J. David Salinas, an investment manager suspected of swindling clients including college basketball coaches out of more than $50 million, may have left a note before his death in which he claimed sole responsibility for his actions, a government lawyer said.
The one-page handwritten note, purportedly from Salinas, was given to the U.S. Securities and Exchange Commission by business associates who searched Salinas’s offices about 10 days before his death on July 17, said Kathleen Galloway, an SEC attorney, in a statement filed yesterday in federal court in Houston.
In the undated note, Salinas claimed to be “fully responsible’’ for all transactions, correspondence and sales activities of his J. David Group, which the SEC sued yesterday over allegations it ran a Ponzi scheme that sold fake bonds.
“I had total authority,’’ according to the note. The firm’s employees “performed their duties with unknowing consequences,’’ Salinas purportedly wrote, according to the court filing.
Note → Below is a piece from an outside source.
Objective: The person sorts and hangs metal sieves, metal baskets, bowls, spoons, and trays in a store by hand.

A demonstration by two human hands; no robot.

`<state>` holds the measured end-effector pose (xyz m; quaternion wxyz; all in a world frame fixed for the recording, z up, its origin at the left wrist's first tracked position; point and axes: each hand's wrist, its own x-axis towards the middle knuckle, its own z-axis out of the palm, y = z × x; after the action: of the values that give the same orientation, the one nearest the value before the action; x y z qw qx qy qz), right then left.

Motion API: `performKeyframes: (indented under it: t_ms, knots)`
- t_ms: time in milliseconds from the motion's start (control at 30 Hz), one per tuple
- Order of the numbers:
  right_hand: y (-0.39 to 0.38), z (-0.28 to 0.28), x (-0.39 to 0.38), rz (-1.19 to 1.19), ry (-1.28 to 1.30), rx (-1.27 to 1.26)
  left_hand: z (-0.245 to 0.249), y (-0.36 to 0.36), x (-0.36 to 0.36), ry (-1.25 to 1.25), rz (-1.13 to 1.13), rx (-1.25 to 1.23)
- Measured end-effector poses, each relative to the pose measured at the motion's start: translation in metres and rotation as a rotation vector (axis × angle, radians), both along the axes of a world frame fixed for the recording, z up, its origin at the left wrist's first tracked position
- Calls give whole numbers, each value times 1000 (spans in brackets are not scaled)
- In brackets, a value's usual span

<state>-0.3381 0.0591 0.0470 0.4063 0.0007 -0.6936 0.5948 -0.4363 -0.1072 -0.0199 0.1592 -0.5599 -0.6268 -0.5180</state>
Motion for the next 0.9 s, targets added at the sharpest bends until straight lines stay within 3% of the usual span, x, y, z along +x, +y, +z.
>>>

Salinas, through his companies Select Asset Management and J. David Group, defrauded investors of more than $50 million beginning in 2004, the SEC said in its complaint. The agency also sued Brian A. Bjork, chief investment officer of Select Asset.
“Bjork and Salinas promised investors safe, fixed-income by investing in highly rated corporate and other bonds with annual yields up to 9 percent,” the SEC said. “In reality, the J. David Group corporate bond offering was bogus.”
The investors included college basketball coaches Lute Olson, former coach at the University of Arizona, and Scott Drew, coach at Baylor University. Salinas was a founder of an elite high school summer basketball program in Houston and a donor to college sports programs.
“I’ve invested with David and he’s been a friend for a while,” Olson said in a July 20 statement after Salinas died. “But I did not invest money until after I had retired from coaching.”
‘I, like many coaches and other individuals, did invest with Mr. Salinas with the only intent being able to provide long-term financial security for my family,” Drew said in a statement.
The SEC asked the court to freeze assets of the estate, the companies and Bjork “to ensure the eventual return of the assets to their rightful claimants.” U.S. District Judge Keith P. Ellison granted that request and set a hearing for Aug. 10.
Ellison also ordered the defendants and anyone working with them not to destroy records related to the transactions or assets.
“Our enforcement action seeks to put an end to an alleged scam that took millions of dollars from more than 100 investors,” said Robert Khuzami, director of the SEC’s enforcement division.
“Brian has been supplying information and documents to the SEC but has not himself been interviewed,” Matt Hennessy, Bjork’s attorney, said in a phone interview. “At this point, Brian plans to continue to cooperate with the investigation,” he said.
“David Salinas had established relationships with different coaches before Brian ever came into the picture,” Hennessy said. Bjork was introduced to Salinas by a mutual friend, Scott Thompson, a former basketball coach at Cornell, Rice and Wichita State universities, whom Hennessy described as a “long-time friend of David’s.”
J. Randle Henderson, an attorney for Select Asset Management, said yesterday he couldn’t immediately comment on the lawsuit because he just received the complaint.
Salinas, 60, was found dead of a gunshot wound on July 17 at his home in the Houston suburb of Friendswood, Texas. Galloway, the SEC attorney, said in court filings that a Galveston County prosecutor told her July 17 that the death was “apparently a suicide.”
The SEC claims that investors were sold corporate bonds and were issued monthly account statements to reflect their holdings.
“Neither Salinas nor Bjork, through J. David Group, J. David Financial, Select Asset, or otherwise, had ever actually acquired the bonds reflected in the account statements,” the SEC said. “The bond offering was a sham.”
“David Salinas conducted all the bond transactions for the J. David Financial Group of companies,” Hennessy, Bjork’s attorney, said. “Brian’s knowledge of what David did came from David alone. Brian had no indication that David was deceiving his investors. Brian was shocked to learn of the degree of David’s deception.”
Hennessy said Bjork’s position as senior vice president of J. David Financial Group was an unpaid position, in which he assisted with the company that sold athletic insurance to colleges and universities for their sports teams.
The SEC has been investigating the Salinas companies for several months, according to court papers filed by Galloway. This included sending requests for documents relating to any transfers, loans or investments, she said.
The SEC received multiple discs on July 8, 2011, with documents missing. None of these documents have yet been provided, she wrote.
Henderson, the Select Asset attorney, notified the SEC that “Bjork now doubted the existence of the bonds,” because Bjork and two other employees “searched the J. David office and could not find any evidence of the bonds’ existence,” Galloway said. “Further, there were signs that Salinas and J. David were struggling financially,” she wrote.
Bjork and the other employees found Salinas’s note in an envelope marked “To Whom It May Concern” during their search of the offices, according to Galloway’s statement.
The case is SEC v. Bjork, 11-cv-02830, U.S. District Court, Southern District of Texas (Houston).